Hicieron falta dos bombas pero, al fin, murieron. Como Dori.
Lo del día anterior no había funcionado. Federico había descargado su arma por doquier, a bocajarro, gritando, con los ojos cerrados, inyectados en sangre bajo sus cansados párpados. “¡MORIIIIID!” había maldecido con un grito ronco y desesperado. Sus rodillas temblaban. A la altura de la cintura su cuerpo se inclinaba hacia atrás, y sus erguidos brazos terminaban en unos dedos índices que pulsaban un mismo gatillo en ráfagas de siete segundos. “¡Morid, malditas!”.
Uno no llega a esa situación así por las buenas. Tampoco lo desea. Es la desesperación, el odio, la rabia, la ira, al fin y al cabo, quienes le empujan a semejantes acciones. Eso se decía a sí mismo, mientras entraba al dormitorio dispuesto a la matanza. “Somos animales y, como tales, nos mueve el espíritu de supervivencia. O ellas o yo”. Entonces, arma en mano, cruzó la puerta.
No le había sido difícil conseguirla, tampoco lo consideró exagerado, la situación había llegado a un punto de insostenibilidad tal que la jugada fue forzada. No había posibilidad alguna de convivencia, ni otra solución. Por eso hizo esa compra, y por eso estaba a punto de llegar a la puerta.
Tenía un problema, uno de los gordos. Su pelo alborotado, su desencajada sonrisa, las ojeras y las cicatrices ensangrentadas de su cuerpo, unidas a su atuendo de ropas viejas y rasgadas, no daban para nada la imagen de un hombre en sus cabales, parecía un psicópata, un loco… Soltó una carcajada histérica al verse reflejado en el espejo del pasillo que llevaba al dormitorio. “Allá voooo-y” anunció con los ojos en blanco.

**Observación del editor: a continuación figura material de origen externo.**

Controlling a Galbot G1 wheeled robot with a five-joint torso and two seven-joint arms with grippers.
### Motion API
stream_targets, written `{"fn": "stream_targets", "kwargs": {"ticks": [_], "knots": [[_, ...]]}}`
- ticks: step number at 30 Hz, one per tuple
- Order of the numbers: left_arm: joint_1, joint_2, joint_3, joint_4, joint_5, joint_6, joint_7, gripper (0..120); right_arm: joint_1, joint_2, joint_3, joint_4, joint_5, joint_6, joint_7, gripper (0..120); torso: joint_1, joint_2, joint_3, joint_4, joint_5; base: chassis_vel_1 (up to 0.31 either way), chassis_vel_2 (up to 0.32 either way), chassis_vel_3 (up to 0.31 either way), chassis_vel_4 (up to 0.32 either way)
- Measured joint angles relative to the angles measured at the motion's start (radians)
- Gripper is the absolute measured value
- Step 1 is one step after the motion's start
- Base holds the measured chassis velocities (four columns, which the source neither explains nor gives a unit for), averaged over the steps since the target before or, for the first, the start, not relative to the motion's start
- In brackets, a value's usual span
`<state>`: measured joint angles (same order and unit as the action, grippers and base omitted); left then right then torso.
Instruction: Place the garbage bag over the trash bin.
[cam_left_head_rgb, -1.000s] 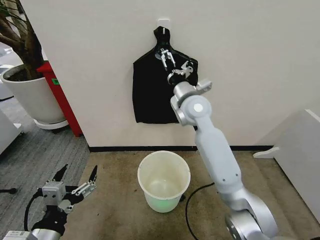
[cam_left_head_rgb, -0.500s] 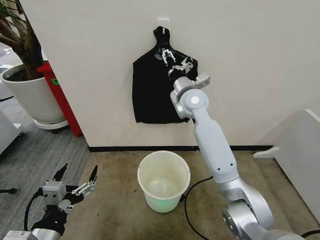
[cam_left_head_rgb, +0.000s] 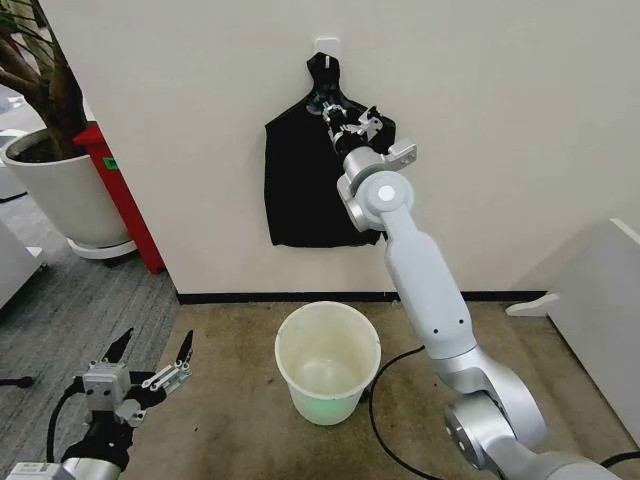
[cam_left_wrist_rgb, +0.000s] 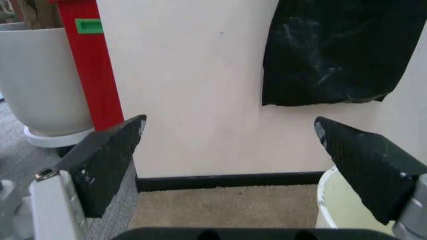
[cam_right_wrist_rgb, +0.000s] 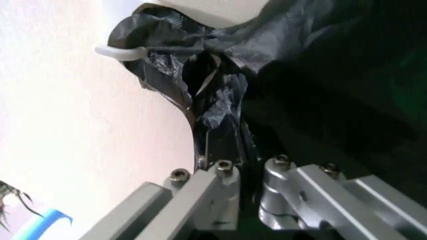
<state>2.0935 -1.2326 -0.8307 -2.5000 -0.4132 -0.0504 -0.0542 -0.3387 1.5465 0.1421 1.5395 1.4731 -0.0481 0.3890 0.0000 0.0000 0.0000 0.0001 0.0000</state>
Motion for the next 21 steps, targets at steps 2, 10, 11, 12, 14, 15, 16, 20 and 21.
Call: {"fn": "stream_targets", "kwargs": {"ticks": [2,10,11,12,14,15,16,20,21], "knots": [[-0.003,-0.002,0.001,0.0,0.001,0.0,0.0,100,-0.012,-0.003,0.005,0.028,0.062,0.005,0.033,0,0.0,0.0,0.0,0.0,0.0,0.0,0.0,0.0,0.0],[-0.01,-0.006,0.005,0.0,0.003,0.0,0.004,100,-0.116,-0.053,-0.011,0.129,0.135,0.024,0.108,0,0.0,0.0,0.0,-0.0002,0.0001,0.0,0.0,0.0,0.0],[-0.011,-0.006,0.006,0.0,0.003,0.0,0.005,100,-0.147,-0.066,-0.017,0.153,0.136,0.028,0.119,0,0.0,0.0,0.0,-0.0002,0.0001,0.0,0.0,0.0,0.0],[-0.012,-0.006,0.007,0.0,0.004,-0.001,0.006,100,-0.162,-0.073,-0.019,0.164,0.136,0.029,0.123,0,0.0,0.0,0.0,0.0,0.0001,0.0,0.0,0.0,0.0],[-0.014,-0.006,0.007,0.0,0.004,-0.002,0.006,100,-0.206,-0.093,-0.021,0.193,0.136,0.03,0.132,0,0.0,0.0,0.0,-0.0001,0.0001,0.0,0.0,0.0,0.0],[-0.018,-0.005,0.01,0.0,0.004,-0.003,0.008,100,-0.268,-0.126,-0.021,0.236,0.137,0.028,0.138,0,0.0,0.0,0.0,-0.0002,0.0003,0.0,0.0,0.0,0.0],[-0.019,-0.005,0.012,0.0,0.006,-0.004,0.009,100,-0.286,-0.135,-0.02,0.25,0.137,0.027,0.139,0,0.0,0.0,0.0,-0.0001,0.0002,0.0,0.0,0.0,0.0],[-0.023,-0.006,0.018,0.0,0.017,-0.007,0.014,100,-0.368,-0.176,-0.019,0.312,0.137,0.021,0.141,0,0.0,0.0,0.0,-0.0002,0.0003,0.0,0.0,0.0,0.0],[-0.024,-0.007,0.019,0.0,0.019,-0.009,0.015,100,-0.397,-0.19,-0.019,0.332,0.137,0.019,0.141,0,0.0,0.0,0.0,-0.0001,0.0001,0.0,0.0,0.0,0.0]]}}
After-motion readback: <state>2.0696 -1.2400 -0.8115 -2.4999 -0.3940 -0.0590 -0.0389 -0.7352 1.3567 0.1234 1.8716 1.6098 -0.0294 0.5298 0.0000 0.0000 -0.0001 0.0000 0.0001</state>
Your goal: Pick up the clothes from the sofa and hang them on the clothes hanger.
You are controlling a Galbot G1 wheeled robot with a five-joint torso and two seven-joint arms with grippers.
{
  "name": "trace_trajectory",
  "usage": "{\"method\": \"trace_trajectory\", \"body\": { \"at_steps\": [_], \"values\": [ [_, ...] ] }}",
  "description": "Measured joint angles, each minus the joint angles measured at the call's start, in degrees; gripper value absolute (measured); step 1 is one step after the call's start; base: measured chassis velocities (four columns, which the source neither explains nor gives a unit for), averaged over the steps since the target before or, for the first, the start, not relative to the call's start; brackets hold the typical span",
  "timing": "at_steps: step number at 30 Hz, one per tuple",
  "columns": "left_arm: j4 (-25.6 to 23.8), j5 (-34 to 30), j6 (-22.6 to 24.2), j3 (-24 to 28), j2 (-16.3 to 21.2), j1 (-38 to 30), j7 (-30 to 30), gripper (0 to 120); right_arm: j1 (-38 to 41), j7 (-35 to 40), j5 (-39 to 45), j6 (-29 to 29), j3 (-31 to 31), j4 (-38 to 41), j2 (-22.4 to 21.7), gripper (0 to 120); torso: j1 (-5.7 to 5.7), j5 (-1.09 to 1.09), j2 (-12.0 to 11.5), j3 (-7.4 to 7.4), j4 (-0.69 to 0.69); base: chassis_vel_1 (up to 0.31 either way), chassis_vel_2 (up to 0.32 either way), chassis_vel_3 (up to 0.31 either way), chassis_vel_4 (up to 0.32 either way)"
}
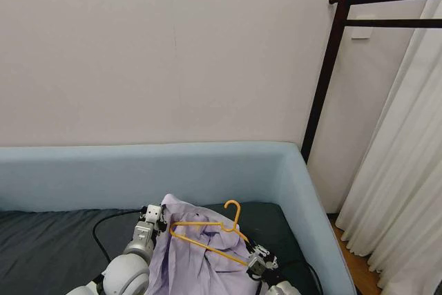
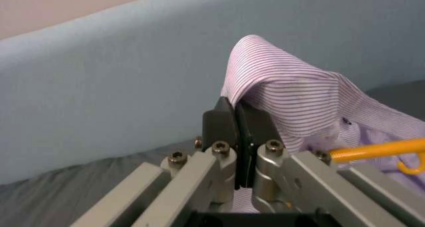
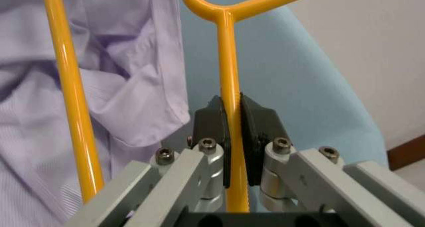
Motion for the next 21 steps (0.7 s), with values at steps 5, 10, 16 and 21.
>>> {"method": "trace_trajectory", "body": {
  "at_steps": [5, 10, 16, 21],
  "values": [
    [-1.29, 0.16, 1.47, 1.13, -1.78, 0.18, -1.76, 0, 1.51, 3.06, 0.15, -2.48, -1.81, -1.79, 1.28, 4, 0.0, 0.0, 0.0, 0.0, 0.0, 0.0, 0.0, 0.0, 0.0],
    [-3.43, 0.65, 4.91, 3.15, -3.77, 0.3, -5.05, 0, 4.01, 5.21, 0.53, -3.51, -4.3, -2.78, 2.65, 4, 0.0, 0.01, 0.0, 0.0, 0.0, 0.0, 0.0, 0.0, 0.0],
    [-3.64, 0.48, 6.66, 5.83, -5.67, -1.3, -7.56, 0, 6.2, 6.07, -1.64, -3.45, -6.79, -3.22, 3.61, 4, 0.0, 0.01, 0.0, 0.0, 0.0, 0.0, 0.0, 0.0, 0.0],
    [-3.33, -0.05, 6.99, 6.63, -7.0, -2.58, -9.05, 0, 8.07, 6.3, -5.72, -2.42, -8.56, -5.81, 4.21, 4, 0.0, 0.01, 0.0, 0.0, 0.0, 0.0, 0.0, 0.0, 0.0]
  ]
}}
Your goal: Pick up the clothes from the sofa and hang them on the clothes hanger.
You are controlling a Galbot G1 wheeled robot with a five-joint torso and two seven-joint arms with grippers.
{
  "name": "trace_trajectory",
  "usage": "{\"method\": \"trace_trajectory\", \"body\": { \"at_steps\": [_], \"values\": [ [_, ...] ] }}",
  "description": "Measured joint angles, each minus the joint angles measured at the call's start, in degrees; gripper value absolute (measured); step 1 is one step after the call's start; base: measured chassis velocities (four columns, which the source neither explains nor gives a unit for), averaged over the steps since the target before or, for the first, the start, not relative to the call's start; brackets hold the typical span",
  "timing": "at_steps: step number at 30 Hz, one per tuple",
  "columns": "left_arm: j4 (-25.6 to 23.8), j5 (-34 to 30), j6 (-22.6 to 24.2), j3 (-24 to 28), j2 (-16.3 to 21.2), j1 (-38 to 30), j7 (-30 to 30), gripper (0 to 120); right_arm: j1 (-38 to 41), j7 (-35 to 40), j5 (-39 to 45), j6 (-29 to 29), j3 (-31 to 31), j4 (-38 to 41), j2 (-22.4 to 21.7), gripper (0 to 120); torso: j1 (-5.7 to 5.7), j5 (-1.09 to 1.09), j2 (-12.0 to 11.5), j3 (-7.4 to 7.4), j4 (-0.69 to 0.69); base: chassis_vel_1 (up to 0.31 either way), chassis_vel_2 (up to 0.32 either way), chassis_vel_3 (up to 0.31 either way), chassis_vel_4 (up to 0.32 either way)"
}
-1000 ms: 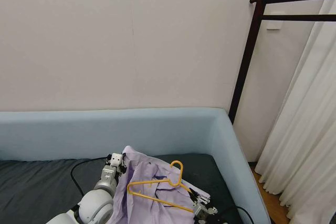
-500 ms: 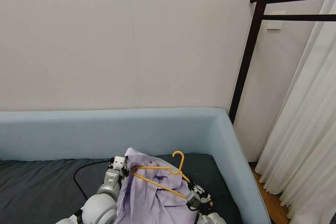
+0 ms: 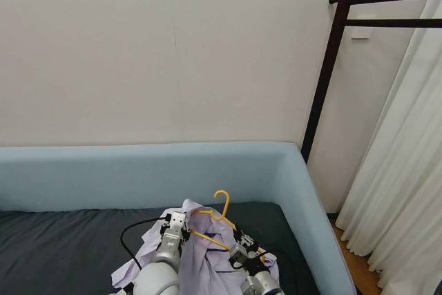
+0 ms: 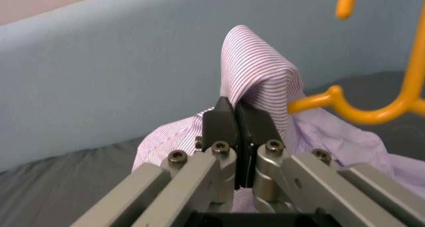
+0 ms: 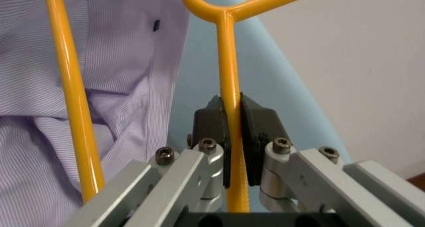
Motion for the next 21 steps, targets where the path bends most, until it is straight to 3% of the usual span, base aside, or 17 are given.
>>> {"method": "trace_trajectory", "body": {
  "at_steps": [11, 21],
  "values": [
    [-2.52, 0.06, -1.11, -0.52, -1.35, 1.44, -1.52, 0, 12.83, -1.41, -1.15, 0.41, -4.68, -6.14, 0.23, 4, 0.01, 0.0, -0.01, 0.0, 0.02, 0.0, 0.0, 0.0, 0.0],
    [-1.75, 0.74, -2.27, -1.38, -1.9, 1.19, -1.08, 0, 12.47, -3.38, -3.99, 1.36, -6.1, -5.17, 1.07, 4, 0.0, 0.0, -0.01, 0.0, -0.01, 0.0, 0.0, 0.0, 0.0]
  ]
}}
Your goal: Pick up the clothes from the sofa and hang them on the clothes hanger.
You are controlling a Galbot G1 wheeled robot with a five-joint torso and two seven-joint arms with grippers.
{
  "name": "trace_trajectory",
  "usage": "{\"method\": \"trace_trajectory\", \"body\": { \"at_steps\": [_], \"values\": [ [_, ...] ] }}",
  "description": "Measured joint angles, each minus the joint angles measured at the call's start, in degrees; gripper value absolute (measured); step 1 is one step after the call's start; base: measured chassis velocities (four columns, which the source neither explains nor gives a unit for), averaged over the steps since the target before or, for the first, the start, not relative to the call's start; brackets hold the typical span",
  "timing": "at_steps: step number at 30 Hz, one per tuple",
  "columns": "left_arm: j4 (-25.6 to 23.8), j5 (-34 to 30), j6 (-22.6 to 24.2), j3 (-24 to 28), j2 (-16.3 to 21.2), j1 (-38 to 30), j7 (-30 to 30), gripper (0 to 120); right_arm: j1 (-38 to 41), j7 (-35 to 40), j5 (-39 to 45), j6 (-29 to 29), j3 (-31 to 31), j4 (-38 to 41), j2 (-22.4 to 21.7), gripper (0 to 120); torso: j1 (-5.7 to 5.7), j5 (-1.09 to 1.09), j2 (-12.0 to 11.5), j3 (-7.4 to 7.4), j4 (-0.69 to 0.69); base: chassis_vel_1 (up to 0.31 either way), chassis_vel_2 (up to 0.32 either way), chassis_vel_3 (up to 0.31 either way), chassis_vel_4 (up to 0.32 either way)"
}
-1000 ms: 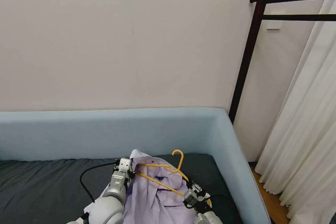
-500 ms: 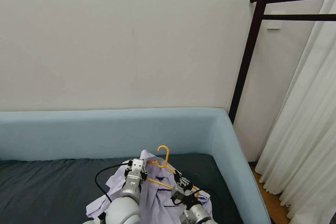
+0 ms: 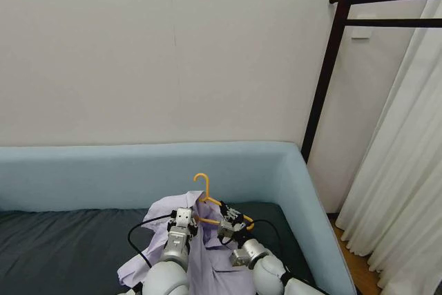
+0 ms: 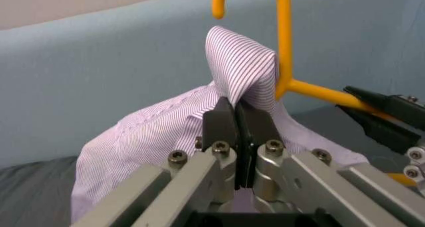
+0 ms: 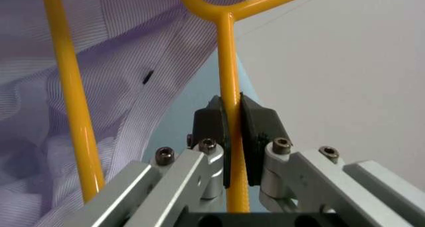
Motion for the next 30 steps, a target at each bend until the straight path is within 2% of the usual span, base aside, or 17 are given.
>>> {"method": "trace_trajectory", "body": {
  "at_steps": [7, 17, 20, 21, 24, 25, 27, 29, 30],
  "values": [
    [-1.09, 1.04, -0.13, -0.12, 0.84, 3.57, 0.04, 0, 0.94, 1.09, 2.73, -0.86, 0.48, 1.55, -0.61, 4, -0.01, -0.01, 0.0, 0.0, 0.02, 0.0, 0.0, 0.0, 0.0],
    [-2.13, 1.83, -0.7, 0.65, 1.17, 3.98, 2.21, 2, 0.46, 1.76, 2.87, -1.01, 1.79, 3.41, -1.5, 4, -0.01, 0.0, 0.0, 0.0, 0.01, 0.0, 0.0, 0.0, 0.0],
    [-4.0, 2.84, 0.22, -0.12, 3.86, 5.49, 4.72, 20, -0.76, 2.58, 1.78, -0.07, 3.45, 4.17, -1.47, 4, -0.01, -0.01, 0.01, -0.01, 0.01, 0.0, 0.0, 0.0, 0.0],
    [-4.0, 2.84, 0.22, -0.12, 3.86, 5.49, 4.72, 20, -0.76, 2.58, 1.78, -0.07, 3.45, 4.17, -1.47, 4, -0.01, -0.01, 0.01, -0.01, 0.01, 0.0, 0.0, 0.0, 0.0],
    [-6.65, 4.79, -1.47, -1.51, 8.43, 8.0, 9.0, 33, -1.45, 2.86, 1.09, 0.92, 4.63, 4.35, -1.95, 4, -0.01, -0.01, 0.01, -0.01, 0.02, 0.0, 0.0, 0.0, 0.0],
    [-6.65, 4.79, -1.47, -1.51, 8.43, 8.0, 9.0, 33, -1.45, 2.86, 1.09, 0.92, 4.63, 4.35, -1.95, 4, -0.01, -0.01, 0.01, -0.01, 0.02, 0.0, 0.0, 0.0, 0.0],
    [-8.39, 6.68, -5.65, -2.56, 12.09, 10.11, 12.45, 41, -2.11, 3.04, 0.81, 1.45, 5.62, 4.72, -2.6, 4, -0.01, -0.01, 0.01, -0.01, 0.02, 0.0, 0.0, 0.0, 0.0],
    [-8.65, 7.79, -12.04, -3.37, 15.84, 10.88, 15.77, 51, -2.5, 3.1, 0.42, 2.26, 6.48, 4.78, -3.02, 4, -0.02, 0.0, 0.02, -0.01, 0.03, 0.0, 0.0, 0.0, 0.0],
    [-8.65, 7.79, -12.04, -3.37, 15.84, 10.88, 15.77, 51, -2.5, 3.1, 0.42, 2.26, 6.48, 4.78, -3.02, 4, -0.02, 0.0, 0.02, -0.01, 0.03, 0.0, 0.0, 0.0, 0.0]
  ]
}}
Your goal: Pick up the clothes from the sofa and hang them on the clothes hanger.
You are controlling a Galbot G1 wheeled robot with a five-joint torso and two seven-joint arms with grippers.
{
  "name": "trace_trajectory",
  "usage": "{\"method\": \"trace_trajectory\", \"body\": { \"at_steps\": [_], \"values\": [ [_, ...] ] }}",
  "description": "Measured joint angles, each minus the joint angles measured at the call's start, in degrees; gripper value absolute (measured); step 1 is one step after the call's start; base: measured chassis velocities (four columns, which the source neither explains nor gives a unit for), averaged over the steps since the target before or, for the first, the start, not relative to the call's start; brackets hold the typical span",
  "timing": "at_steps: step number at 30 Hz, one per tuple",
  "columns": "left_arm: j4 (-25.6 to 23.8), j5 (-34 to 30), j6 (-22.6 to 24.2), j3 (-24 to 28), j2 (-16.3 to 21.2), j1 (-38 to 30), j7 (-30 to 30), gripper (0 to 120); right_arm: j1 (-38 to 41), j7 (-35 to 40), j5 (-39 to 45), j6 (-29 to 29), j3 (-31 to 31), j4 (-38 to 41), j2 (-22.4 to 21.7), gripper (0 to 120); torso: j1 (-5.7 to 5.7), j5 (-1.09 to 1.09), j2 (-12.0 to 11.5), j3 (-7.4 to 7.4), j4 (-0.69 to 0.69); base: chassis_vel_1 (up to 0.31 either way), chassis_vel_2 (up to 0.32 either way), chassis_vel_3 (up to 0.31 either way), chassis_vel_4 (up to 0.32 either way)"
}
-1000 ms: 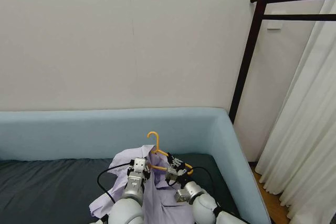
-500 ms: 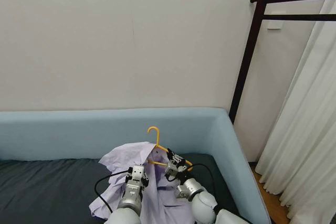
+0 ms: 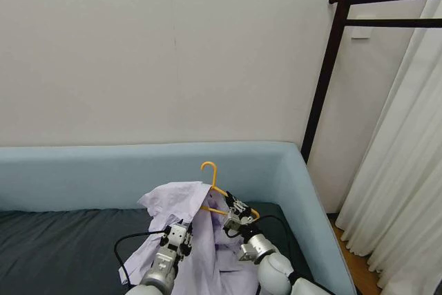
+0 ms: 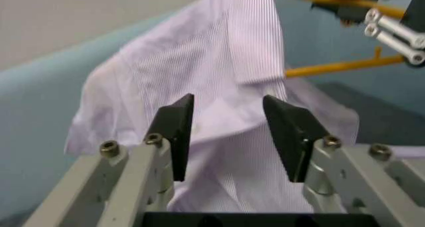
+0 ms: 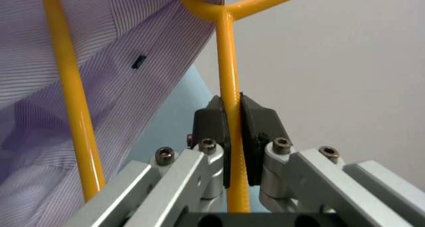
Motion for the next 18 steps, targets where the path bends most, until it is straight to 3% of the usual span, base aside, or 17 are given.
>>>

Ignorar su presencia no había dado resultado, de ahí el comienzo de la cruzada. Por momentos parecía estar solo, pero a ratos… a ratos las veía, sí, las veía, estaba claro que estaban allí. “O no…” pensaba al instante “habrá sido…” pero nunca conseguía terminar la frase.
Anteriormente sí que había barajado otras opciones, empezando por la precaución. La sola idea de su posible presencia le había hecho imaginar sus malignas sombras cerniéndose sobre su cuerpo. Se había deshecho de las pertenencias de Dori, algo que le causó un gran pesar, pero le hizo pensar que era imposible que se hubieran instalado en su casa, ante sus ojos, los de alguien tan observador y alerta. El sentimiento de repugnancia había sido tan fuerte, que se había duchado con un estropajo a modo de esponja repetidas veces, y había puesto tres lavadoras.
Con lo feliz que había sido siempre… Los veranos eran tranquilos, sosegados, la calma lo impregnaba todo, y todo era descanso. Pero, como si de un mal presagio se tratase, la muerte de Dori había abierto la ventana a la tristeza, que se cuela entre los huecos de la persiana como los rayos de sol del amanecer, dando en los ojos, imposibilitando el sueño, agotando.
Había encontrado su cuerpo inerte una mañana en medio de la sala de estar, como si hubiera ido a morir en el sofá tendida, sin que le hubiera dado tiempo. Era mayor, sí, una abuela, y uno lo tiene en mente todo el tiempo, pero cuando ocurre es un golpe de realidad de los que dejan K.O. Se la había llevado su anciano corazón, no se lo esperaba.
En el último examen médico no le habían comentado nada sobre eso, había quedado en un segundo plano, desplazado por la presencia de un ganglio mamario inflamado, una dolorosa infección, inoperable a su edad, pero tratable.
Más eclipsado si cabe había quedado el diagnóstico de la anterior visita, en la que todo parecía ir bien, salvo un detalle: “Federico, tu gata tiene pulgas”.
Pd. NO soy ilustrador, ni lo pretendo. Tampoco escritor. Es sólo un juego.
Pues “juegas” de lujo. He releido el texto y me sigue pareciendo que mantiene muy bien el interés hasta el final. Me encanta.
Un abrazo.
Gracias, amigo. Viniendo de ti es un gran halago. Un abrazo de vuelta.